(Entries taken from a collection)
______________________________
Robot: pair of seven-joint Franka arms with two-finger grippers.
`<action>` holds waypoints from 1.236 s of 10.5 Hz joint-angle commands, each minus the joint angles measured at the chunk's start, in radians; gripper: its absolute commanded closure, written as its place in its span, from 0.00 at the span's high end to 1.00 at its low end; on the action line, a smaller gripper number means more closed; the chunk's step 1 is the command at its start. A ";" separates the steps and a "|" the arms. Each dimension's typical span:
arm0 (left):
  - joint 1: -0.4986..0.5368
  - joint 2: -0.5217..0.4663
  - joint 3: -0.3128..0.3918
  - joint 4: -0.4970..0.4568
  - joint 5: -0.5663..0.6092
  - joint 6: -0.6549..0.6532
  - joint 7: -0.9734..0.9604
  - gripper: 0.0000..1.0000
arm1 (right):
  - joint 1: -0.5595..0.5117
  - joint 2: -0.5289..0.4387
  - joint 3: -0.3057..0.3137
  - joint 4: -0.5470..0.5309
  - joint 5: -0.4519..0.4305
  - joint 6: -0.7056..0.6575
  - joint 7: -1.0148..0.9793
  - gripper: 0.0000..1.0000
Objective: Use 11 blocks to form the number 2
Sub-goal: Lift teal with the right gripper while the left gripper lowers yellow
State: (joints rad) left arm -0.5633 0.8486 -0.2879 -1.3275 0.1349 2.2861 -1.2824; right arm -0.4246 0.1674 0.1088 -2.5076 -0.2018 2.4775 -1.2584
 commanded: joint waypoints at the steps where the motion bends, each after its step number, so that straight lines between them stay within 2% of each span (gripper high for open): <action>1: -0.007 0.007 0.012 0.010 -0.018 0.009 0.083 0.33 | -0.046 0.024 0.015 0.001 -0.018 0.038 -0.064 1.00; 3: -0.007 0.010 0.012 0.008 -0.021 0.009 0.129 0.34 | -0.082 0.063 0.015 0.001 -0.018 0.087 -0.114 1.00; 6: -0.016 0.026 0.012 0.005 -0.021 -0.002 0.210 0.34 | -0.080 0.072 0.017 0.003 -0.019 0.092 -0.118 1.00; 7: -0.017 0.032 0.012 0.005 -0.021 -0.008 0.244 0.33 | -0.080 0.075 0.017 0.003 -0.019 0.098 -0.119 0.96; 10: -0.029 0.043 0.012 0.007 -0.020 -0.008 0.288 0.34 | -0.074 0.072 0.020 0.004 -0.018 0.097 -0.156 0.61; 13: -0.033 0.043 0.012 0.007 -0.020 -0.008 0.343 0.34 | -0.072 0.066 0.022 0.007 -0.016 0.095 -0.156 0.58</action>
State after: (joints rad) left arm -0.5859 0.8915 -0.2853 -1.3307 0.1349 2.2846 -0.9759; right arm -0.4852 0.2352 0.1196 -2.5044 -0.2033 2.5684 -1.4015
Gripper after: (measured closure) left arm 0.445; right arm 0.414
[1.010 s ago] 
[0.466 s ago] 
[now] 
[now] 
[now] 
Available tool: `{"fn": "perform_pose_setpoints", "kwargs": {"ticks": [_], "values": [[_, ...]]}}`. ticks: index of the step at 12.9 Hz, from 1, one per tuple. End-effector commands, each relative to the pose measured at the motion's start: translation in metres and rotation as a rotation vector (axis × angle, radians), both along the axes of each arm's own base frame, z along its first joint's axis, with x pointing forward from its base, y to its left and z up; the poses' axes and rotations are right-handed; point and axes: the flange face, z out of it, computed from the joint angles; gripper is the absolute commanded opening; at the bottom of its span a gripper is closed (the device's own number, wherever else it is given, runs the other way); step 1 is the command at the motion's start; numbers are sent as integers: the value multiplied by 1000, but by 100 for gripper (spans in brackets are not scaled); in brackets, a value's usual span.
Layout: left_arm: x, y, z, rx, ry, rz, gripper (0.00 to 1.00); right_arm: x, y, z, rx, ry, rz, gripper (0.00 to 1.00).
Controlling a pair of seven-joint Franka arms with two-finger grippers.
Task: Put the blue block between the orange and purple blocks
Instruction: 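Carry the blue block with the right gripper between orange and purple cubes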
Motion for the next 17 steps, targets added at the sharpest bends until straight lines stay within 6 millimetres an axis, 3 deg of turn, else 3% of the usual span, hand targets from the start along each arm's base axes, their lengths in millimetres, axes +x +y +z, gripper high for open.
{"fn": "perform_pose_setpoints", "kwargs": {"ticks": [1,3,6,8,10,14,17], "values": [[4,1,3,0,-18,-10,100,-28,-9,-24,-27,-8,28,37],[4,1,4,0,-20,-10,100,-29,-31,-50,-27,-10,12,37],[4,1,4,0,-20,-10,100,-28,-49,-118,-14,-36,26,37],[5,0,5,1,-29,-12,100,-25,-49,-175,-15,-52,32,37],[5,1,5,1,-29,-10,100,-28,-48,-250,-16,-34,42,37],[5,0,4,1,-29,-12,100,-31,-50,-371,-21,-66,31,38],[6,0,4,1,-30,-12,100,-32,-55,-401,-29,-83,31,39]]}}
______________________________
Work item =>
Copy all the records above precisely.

Completed exercise =>
Robot: pair of seven-joint Franka arms with two-finger grippers.
`<action>` holds waypoints from 1.236 s of 10.5 Hz joint-angle commands, each minus the joint angles measured at the chunk's start, in radians; gripper: its absolute commanded closure, written as its place in its span, from 0.00 at the span's high end to 1.00 at its low end; on the action line, a smaller gripper number means more closed; the chunk's step 1 is the command at its start. A ";" separates the steps and a "|" the arms. Each dimension's typical span:
arm0 (left):
  - joint 1: -0.4986..0.5368
  - joint 2: -0.5217..0.4663
  - joint 3: -0.3128..0.3918
  - joint 4: -0.4970..0.4568
  - joint 5: -0.5663..0.6092
  - joint 6: -0.6549..0.6532
  - joint 7: -0.9734..0.9604
  - gripper: 0.0000..1.0000
arm1 (right):
  - joint 1: -0.5595..0.5117
  - joint 2: -0.5289..0.4387
  - joint 3: -0.3057..0.3137
  - joint 4: -0.5470..0.5309
  - joint 5: -0.4519..0.4305
  - joint 6: -0.7056..0.6575
  - joint 7: -1.0148..0.9793
  - gripper: 0.0000..1.0000
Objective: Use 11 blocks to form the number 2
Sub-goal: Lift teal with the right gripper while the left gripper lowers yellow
State: (joints rad) left arm -0.5633 0.8486 -0.2879 -1.3275 0.1349 2.2861 -1.2824; right arm -0.4246 0.1674 0.1088 -2.5076 -0.2018 2.4775 -1.2584
 commanded: joint waypoints at the steps where the motion bends, each after its step number, so that straight lines between them stay within 2% of each span (gripper high for open): <action>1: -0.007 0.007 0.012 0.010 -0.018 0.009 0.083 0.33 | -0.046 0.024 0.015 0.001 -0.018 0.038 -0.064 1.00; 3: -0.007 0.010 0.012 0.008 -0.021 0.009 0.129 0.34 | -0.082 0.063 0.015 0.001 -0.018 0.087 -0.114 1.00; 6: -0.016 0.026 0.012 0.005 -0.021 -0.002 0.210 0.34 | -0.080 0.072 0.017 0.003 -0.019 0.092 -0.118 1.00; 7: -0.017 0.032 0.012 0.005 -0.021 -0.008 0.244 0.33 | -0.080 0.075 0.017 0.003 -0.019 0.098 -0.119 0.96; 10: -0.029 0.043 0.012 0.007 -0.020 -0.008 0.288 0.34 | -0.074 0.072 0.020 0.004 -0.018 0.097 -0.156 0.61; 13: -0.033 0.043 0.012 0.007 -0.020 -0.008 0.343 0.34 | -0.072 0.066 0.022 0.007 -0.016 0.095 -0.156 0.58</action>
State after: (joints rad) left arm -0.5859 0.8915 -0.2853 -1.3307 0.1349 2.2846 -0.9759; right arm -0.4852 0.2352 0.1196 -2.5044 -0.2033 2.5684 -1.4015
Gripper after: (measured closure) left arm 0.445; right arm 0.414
[1.010 s ago] 
[0.466 s ago] 
[now] 
[now] 
[now] 
Available tool: `{"fn": "perform_pose_setpoints", "kwargs": {"ticks": [_], "values": [[_, ...]]}}`. ticks: index of the step at 12.9 Hz, from 1, one per tuple. End-effector commands, each relative to the pose measured at the motion's start: translation in metres and rotation as a rotation vector (axis × angle, radians), both along the axes of each arm's own base frame, z along its first joint's axis, with x pointing forward from its base, y to its left and z up; the poses' axes and rotations are right-handed; point and axes: the flange face, z out of it, computed from the joint angles; gripper is the absolute commanded opening; at the bottom of its span a gripper is closed (the device's own number, wherever else it is given, runs the other way); step 1 is the command at the motion's start; numbers are sent as integers: the value multiplied by 1000, but by 100 for gripper (spans in brackets are not scaled); in brackets, a value's usual span.
Layout: left_arm: x, y, z, rx, ry, rz, gripper (0.00 to 1.00); right_arm: x, y, z, rx, ry, rz, gripper (0.00 to 1.00).
Controlling a pair of seven-joint Franka arms with two-finger grippers.
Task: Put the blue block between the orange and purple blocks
Instruction: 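Carry the blue block with the right gripper between orange and purple cubes
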Motion for the next 17 steps, targets added at the sharpest bends until straight lines stay within 6 millimetres an axis, 3 deg of turn, else 3% of the usual span, hand targets from the start along each arm's base axes, their lengths in millimetres, axes +x +y +z, gripper high for open.
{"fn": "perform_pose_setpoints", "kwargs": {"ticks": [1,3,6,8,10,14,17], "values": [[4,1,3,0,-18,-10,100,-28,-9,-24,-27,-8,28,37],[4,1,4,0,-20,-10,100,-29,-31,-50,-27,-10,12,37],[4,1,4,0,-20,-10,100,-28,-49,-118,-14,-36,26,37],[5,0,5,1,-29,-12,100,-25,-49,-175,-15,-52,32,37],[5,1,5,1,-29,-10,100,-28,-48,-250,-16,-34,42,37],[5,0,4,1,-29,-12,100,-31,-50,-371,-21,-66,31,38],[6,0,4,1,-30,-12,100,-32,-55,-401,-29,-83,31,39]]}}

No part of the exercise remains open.